Порой я становился невольным свидетелем, как он, то ли с кем-то, невидимым мне за его забором, то ли, скорей, сам с собой обсуждает соседей. Все соседи были, на взгляд Никанора Никифоровича, не вполне хороши.

Любую пойманную соседями рыбу он воспринимал как свою, уворованную у него. Всякая новая соседская постройка тяготила ему взгляд.

Молодых, в соку, женщин не выносил на дух, почти клокоча от раздражения: «…туда идёт, жопу несёт свою! Сюда идёт! Жопу несёт!». Это звучало так, словно женщина носила туда-сюда лукошко, полное яблок из его, опять же, сада.

В сущности, он был хороший мужик – если с ним не связываться.

Большинство деревенских держались от него подальше.

Никанор Никифорович имел жену. Жена наезжала к нему раз в месяц, а то и в три.

Через дорогу от Никанора Никифоровича проживала с двумя душевнобольными дочерьми Екатерина Елисеевна – удивительной доброты бабушка, которой неизвестно за что выдали скорбную судьбу. Сама она была совершенно нормальна: молельщица и труженица, безропотно несшая свой крест.
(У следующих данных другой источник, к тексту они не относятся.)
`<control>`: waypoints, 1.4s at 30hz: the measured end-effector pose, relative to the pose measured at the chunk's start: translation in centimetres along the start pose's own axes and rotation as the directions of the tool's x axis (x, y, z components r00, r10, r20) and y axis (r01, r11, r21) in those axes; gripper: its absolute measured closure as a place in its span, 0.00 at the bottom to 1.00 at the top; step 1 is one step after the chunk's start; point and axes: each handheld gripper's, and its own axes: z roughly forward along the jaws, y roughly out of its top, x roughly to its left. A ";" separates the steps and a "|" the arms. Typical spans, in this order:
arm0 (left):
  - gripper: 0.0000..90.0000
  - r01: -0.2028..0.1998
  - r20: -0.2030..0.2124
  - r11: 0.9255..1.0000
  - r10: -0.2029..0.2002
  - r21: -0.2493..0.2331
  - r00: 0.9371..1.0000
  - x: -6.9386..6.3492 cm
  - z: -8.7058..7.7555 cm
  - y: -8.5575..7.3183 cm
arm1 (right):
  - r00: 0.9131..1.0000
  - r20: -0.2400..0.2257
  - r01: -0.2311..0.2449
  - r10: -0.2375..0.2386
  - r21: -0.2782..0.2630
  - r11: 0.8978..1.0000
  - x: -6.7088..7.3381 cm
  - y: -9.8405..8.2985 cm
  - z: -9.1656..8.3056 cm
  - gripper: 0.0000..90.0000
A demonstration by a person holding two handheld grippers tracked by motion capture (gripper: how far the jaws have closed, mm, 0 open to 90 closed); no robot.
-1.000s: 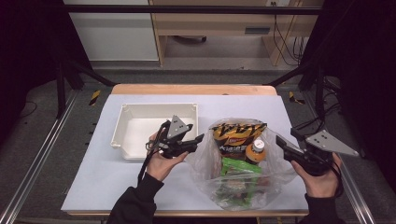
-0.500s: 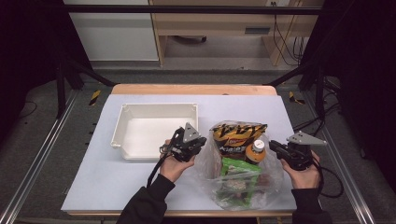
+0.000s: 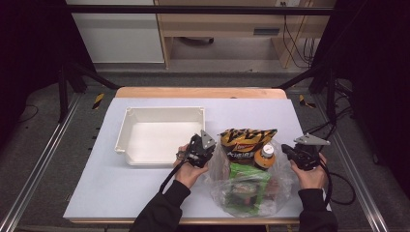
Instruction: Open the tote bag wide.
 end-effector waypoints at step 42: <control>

Дочки унаследовали болезнь по линии её мужа – при том, что и он был вменяем, только молчалив. Однако мужнин, что ли, прадед в стародавние времена страдал манией, лечился, не выправился и через поколение перекинул свой недуг.

Дочки были дебелые, заинтересовавшись чем-то – смотрели, пристыв, птичьими глазами, не любили громких звуков, летом пили во дворе чай, зимой, случалось, катали снежную бабу, потом громко ссорились из-за пустяка, и бабу побивали на куски. В конце концов одна из дочерей падала на снег и начинала рыдать, как маленькая, вызывая из дома Екатерину Елисеевну.

На краю деревни жил двадцатипятилетний пьяница Алёшка со своей матерью, лежачей больной, которой я никогда не видел.

Несмотря на свой возраст, вид Алёшка имел опойный и жалкий. Печень его уже не справлялась со всей той самогонкой и прочей отравой, что он при всякой возможности заливал в себя. С утра и вечером, весной и осенью Алёшкино лицо было безобразно распухшим.